= What you should do =
Only lines that contain the word "right" belong in the answer; copy them from the records below.

= Data to use =
++++

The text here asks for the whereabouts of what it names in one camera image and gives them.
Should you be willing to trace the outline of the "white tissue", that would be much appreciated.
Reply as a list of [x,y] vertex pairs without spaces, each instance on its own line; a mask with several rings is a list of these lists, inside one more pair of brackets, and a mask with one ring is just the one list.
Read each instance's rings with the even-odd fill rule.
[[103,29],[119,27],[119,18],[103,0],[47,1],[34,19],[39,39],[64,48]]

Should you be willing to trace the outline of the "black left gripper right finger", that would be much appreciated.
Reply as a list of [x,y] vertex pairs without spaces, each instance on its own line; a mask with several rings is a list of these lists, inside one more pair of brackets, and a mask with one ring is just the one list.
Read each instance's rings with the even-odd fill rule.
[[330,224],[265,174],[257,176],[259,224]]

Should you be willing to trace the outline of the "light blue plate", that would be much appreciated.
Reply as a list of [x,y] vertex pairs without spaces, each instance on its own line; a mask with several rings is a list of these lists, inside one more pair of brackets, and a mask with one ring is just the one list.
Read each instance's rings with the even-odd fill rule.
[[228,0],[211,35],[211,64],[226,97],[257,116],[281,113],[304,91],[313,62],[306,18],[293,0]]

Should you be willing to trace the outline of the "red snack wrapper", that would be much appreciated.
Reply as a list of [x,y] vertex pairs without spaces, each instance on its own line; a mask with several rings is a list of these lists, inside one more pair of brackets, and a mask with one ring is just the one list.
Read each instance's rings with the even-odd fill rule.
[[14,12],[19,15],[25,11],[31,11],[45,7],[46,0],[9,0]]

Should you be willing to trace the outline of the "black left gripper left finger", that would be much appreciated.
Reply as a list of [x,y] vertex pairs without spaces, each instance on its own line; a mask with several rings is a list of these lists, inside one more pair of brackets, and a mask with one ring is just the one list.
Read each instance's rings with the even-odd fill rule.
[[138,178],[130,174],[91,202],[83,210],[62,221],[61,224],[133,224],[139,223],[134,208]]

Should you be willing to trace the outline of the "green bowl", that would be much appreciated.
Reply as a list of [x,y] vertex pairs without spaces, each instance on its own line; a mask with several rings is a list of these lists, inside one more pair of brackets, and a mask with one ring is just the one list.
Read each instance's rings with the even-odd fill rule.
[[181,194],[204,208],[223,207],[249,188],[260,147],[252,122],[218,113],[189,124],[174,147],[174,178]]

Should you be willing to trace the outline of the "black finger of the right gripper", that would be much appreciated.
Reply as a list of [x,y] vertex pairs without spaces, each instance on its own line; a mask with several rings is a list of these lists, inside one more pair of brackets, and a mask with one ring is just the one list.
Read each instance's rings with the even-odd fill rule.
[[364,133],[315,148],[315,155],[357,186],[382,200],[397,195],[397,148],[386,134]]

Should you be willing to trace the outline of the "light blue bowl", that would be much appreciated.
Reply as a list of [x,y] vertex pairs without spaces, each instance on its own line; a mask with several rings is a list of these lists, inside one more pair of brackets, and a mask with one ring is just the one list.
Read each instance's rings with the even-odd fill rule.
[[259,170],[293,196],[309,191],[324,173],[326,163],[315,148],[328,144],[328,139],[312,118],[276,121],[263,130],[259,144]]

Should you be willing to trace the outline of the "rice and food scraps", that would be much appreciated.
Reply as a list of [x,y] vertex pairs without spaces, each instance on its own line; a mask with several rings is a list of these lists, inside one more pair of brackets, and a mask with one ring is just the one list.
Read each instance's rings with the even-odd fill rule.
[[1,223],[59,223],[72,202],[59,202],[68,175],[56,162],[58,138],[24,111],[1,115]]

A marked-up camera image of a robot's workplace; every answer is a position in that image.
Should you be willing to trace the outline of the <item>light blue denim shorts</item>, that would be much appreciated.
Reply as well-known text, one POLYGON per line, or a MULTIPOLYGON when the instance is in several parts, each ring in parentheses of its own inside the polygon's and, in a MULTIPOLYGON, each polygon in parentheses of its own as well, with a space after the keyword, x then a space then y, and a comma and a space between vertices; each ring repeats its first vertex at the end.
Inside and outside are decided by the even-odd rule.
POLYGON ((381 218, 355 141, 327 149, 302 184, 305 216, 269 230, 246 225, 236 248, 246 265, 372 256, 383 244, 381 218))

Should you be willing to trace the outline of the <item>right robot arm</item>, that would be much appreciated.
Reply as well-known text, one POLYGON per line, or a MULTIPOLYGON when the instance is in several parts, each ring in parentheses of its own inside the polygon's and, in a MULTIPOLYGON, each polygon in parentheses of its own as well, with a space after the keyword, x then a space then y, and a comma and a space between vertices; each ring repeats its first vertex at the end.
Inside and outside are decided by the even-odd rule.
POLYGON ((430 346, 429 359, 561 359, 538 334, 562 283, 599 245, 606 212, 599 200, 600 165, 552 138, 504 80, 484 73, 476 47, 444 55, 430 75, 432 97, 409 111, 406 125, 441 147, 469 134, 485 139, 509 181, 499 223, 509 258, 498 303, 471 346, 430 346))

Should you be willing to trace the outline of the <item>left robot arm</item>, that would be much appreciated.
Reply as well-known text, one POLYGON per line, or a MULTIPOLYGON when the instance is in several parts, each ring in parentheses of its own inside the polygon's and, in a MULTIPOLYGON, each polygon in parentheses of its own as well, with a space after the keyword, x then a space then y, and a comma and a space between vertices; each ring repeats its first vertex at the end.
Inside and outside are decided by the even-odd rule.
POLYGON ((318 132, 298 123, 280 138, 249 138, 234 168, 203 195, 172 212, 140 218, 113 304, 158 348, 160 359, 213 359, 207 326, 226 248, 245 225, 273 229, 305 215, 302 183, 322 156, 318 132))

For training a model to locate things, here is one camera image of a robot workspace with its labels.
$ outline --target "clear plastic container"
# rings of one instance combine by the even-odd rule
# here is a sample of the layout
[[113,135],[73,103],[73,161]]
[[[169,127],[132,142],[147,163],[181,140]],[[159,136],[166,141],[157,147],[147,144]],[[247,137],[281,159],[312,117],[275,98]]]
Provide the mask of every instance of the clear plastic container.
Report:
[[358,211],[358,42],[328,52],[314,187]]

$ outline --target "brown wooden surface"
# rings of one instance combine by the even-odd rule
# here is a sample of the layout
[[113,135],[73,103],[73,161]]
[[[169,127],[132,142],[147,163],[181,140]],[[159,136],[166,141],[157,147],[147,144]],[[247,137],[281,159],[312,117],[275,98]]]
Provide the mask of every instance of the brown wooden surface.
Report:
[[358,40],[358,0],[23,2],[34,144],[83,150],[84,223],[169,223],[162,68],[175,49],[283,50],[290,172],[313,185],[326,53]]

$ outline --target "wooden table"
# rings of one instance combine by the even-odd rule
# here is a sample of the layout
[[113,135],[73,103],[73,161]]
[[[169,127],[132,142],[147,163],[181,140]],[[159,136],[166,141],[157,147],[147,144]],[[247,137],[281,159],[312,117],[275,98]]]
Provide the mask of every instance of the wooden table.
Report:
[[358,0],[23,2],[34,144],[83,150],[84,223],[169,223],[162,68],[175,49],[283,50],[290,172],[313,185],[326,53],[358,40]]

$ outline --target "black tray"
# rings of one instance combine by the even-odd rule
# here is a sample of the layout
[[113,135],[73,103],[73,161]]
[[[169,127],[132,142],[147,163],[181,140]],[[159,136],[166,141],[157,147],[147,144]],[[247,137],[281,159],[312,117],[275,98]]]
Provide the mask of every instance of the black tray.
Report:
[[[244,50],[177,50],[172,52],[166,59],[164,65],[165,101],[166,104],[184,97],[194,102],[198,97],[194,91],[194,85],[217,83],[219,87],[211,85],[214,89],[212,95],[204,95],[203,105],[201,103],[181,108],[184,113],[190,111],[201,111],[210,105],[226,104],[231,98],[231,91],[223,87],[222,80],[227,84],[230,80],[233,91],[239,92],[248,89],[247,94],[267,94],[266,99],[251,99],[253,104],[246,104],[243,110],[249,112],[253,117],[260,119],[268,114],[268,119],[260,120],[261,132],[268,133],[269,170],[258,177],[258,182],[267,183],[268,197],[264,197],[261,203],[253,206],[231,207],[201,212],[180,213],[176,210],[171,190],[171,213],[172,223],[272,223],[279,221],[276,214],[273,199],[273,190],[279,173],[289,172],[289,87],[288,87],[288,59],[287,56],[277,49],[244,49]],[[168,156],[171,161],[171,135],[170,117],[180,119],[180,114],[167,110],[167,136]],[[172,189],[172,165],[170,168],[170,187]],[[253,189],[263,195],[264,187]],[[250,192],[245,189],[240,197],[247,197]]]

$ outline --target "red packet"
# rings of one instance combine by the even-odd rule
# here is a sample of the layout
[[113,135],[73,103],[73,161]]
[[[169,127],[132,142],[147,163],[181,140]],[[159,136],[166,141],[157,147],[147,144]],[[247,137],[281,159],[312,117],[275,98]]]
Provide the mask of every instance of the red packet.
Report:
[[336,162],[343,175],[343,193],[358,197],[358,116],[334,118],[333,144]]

++++

= Result below =
Should you be willing to trace the outline of the "black left gripper right finger", that would be much appreciated.
Should you be willing to trace the outline of the "black finger of the right gripper", that would be much appreciated.
Should you be willing to trace the outline of the <item>right robot arm</item>, that would be much appreciated.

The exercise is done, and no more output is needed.